Second, how the consumer-facing pet tech segment responds. Wearable and behavior-monitoring vendors have so far operated under a much looser disclosure standard than the imaging diagnostic vendors. The May papers raise the bar in imaging without raising it in wearables, but the pattern transfers. A pet wearable claiming health-event detection accuracy in the 90s on a website is going to look different next to a published validation paper from a competitor.
Limitations of the structural reading
A few caveats before this gets oversold as a thesis.
These are two papers, not a wave. The May coincidence is real but it is not yet enough data to call a structural shift confirmed. Three or four more academic-vendor co-authored validation papers in the next quarter would push this from a notable pattern to a confirmed market direction. Fewer than that would suggest these are isolated cases driven by individual relationships.
The papers are also retrospective single-site validations in both cases. Prospective external validation, the kind that would survive the strict regulatory bar in human medical devices, is not yet what is being published. The structural shift is in the disclosure pattern. The clinical-evidence bar has not yet moved.
And the financial terms of the academic-vendor relationships in these papers are not always visible to the reader. Whether AIFORPET funded the Kang study, or Vetology paid for radiologist annotation time on the Murakami study, would be useful information for any buyer evaluating either tool. Conflict-of-interest disclosure is a known weak point in veterinary publishing and remains one here.
A practical recommendation for clinic buyers and procurement teams
For anyone evaluating a veterinary AI imaging or dermatology tool in the next two quarters, three questions to ask the vendor directly:
Has any of your classifier validation work been published in a peer-reviewed veterinary journal in the last six months. Do your published per-condition accuracy numbers match what your sales materials claim. And, what is your prospective external validation roadmap.

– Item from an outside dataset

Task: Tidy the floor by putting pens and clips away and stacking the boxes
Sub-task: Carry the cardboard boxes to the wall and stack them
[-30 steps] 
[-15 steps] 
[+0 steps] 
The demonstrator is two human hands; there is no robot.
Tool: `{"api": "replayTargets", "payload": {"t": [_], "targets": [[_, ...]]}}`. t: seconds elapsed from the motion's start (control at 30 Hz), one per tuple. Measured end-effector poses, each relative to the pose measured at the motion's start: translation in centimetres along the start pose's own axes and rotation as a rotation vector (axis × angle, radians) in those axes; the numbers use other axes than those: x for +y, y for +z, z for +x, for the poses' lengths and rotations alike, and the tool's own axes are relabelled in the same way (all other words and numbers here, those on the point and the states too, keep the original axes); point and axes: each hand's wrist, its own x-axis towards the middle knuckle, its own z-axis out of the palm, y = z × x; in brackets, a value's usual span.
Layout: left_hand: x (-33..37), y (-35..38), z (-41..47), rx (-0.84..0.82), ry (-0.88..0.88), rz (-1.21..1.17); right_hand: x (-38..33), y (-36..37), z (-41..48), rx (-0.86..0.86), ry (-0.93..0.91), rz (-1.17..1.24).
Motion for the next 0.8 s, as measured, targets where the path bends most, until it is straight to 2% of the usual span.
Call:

A vendor that can answer all three is operating at the standard the May papers are setting. A vendor that cannot is operating in the older pipeline that the Brundage audit measured at 6.4 percent transparency. The market is going to drift toward the first kind of vendor over the next eighteen months. The buyers who get there first will look smarter for it.
The May publications are not the headline. The pattern is the headline.
If your due diligence on a veterinary AI vendor still ends at "they have a slick demo," you may want to update your checklist before the rest of the market does.